French podcast discusses digital crime and hybrid wars

by

Last May 30, Ukraine was without internet for an hour. Russian providers tried to take over local circuits so that the government, companies and the population would be submissive to a cybernetic “bubble” favorable to Moscow’s military interests.

The United States managed to break through this digital blockade through channels established in 2014, when Russia annexed the Ukrainian peninsula of Crimea, and Ukrainians came to rely on American help to protect themselves from Russian cyber warfare.

The account of this May incident was provided in Paris, without further details, by Jean-Paul Paloméros, former Chief of Staff of the French Air Force, who was one of the participants in a podcast by France Culture, a public radio station. The four specialists spoke about crime in the digital world and the way in which, using the expression of a Russian military graduate, we entered a “hybrid war”, in which the internet joined the arsenal of old conventional weapons.

For Westerners, the matter falls under the purview of NATO, the 30-member military alliance led by the United States. The first major cyberattack took place in 2007 in the tiny Baltic republic of Estonia. Since then, NATO has promoted classified exercises that simulate external hackers.

They are not exclusively Russian. There are also the Chinese, who now account for 80% of the digital crime market, according to a French agency in the field, and also the North Koreans and Iranians.
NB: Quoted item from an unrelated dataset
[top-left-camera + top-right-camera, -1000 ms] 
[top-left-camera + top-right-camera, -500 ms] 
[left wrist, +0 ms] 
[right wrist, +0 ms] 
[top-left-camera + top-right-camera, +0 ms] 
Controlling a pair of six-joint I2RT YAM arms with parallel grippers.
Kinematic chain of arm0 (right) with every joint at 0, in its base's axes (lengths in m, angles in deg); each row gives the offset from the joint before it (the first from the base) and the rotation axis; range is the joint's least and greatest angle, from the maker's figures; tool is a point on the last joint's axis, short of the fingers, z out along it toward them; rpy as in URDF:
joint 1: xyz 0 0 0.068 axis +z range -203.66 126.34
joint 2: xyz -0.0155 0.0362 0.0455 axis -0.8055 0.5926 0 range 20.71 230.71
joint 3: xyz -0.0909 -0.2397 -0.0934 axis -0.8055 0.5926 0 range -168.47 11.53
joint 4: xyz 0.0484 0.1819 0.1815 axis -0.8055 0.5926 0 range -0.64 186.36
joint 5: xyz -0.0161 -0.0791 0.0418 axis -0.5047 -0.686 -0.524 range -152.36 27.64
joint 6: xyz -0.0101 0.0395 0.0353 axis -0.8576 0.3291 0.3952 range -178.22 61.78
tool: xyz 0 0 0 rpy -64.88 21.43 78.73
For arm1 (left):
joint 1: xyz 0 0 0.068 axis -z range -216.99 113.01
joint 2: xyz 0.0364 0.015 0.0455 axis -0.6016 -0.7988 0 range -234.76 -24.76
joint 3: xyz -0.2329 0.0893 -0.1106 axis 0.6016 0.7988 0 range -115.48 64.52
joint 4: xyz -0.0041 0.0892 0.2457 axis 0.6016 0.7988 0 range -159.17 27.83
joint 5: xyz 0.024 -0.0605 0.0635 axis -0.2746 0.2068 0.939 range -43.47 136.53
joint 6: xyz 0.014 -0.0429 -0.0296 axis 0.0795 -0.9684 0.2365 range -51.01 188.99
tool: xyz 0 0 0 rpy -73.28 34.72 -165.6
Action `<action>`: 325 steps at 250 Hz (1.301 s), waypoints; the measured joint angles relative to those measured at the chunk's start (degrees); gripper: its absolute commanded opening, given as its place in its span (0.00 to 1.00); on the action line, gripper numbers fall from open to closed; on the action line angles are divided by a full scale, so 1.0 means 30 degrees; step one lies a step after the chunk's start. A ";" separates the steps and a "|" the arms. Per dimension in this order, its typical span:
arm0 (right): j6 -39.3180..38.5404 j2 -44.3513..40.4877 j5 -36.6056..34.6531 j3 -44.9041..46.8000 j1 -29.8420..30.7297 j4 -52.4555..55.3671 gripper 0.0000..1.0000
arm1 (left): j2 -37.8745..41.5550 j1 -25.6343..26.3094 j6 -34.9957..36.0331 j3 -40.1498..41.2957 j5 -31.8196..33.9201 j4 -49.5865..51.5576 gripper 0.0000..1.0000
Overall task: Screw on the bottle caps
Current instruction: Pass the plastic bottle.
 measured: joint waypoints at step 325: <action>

Organized crime operates under government protection in these countries, says Frederick Douzet, professor of geopolitics of the logosphere at the University of Paris-8. Criminal groups practice a meticulous division of tasks, such as stealing files, contacts for ransom collection and even sites for online negotiation between criminals and unwitting customers.

Curious detail, on which the professor insisted: in 2017, Russian groups released their balance sheets and contacts to prove their ability in cyber banditry. Of course, the addresses and identities of its leaders were fictitious. But the “production volume” was demonstrably real.

No wonder, too, that these malefactors have multiplied in the last six years at an incredible speed. French police alone investigated 600 attacks last year, up from just 65 in 2019.

In the last months of 2022 criminals broke into the archives of the French region of Normandy and a public hospital in Versailles. They obviously weren’t looking for a cash ransom, but to demonstrate that they were active, especially with the medical center, whose respectability grew during the fight against Covid.

Another indication of gigantism is in the episode involving a Russian group with a corporate name known as Konti. Its director publicly supported Vladimir Putin for the invasion of Ukraine. Ukrainian executives, in retaliation, posted 60,000 documents online that caused the collapse of the company, which certainly had obvious criminal ramifications.

Diplomat Jean-Louis Gergorin, creator of a specialized service at the Chancellery of France, recalled, in the podcast, that a commission of the American Senate investigated the participation of Russian students in American social networks, in which they identify themselves as victims of racism in Alabama or supremacists in Chicago. Over 160 million Americans have received these fake messages. And they had no means of verifying that it was not possible to take them seriously.

Finally, one of the unanimities of the program was the American businessman Elon Musk. Not because of its commercial blunders in buying Twitter, but because of the Starlink project, used as an advisory in communication between the Ukrainian military and its General Staff superiors.

Musk’s utility includes another curiosity, raised by Thomas Gomart, a historian of international relations. Originally, the internet emerged with the export of knowledge from the military sector to civilian companies. Now, when it comes to combating cybercrime, the path has been reversed. It is civilian technology that fuels the arsenal of military knowledge.

Gomart says that outside of the United States, no cybersecurity group has the knowledge accumulated by Microsoft. Its superiority is such that it seems somewhat naive to articulate, within the European Union, to create its own system of protection against digital crime.

The experts invited by France Culture did not reveal information about dismantled criminal groups. Any greater curiosity would break the secrecy and anonymity of the action of this new form of international police.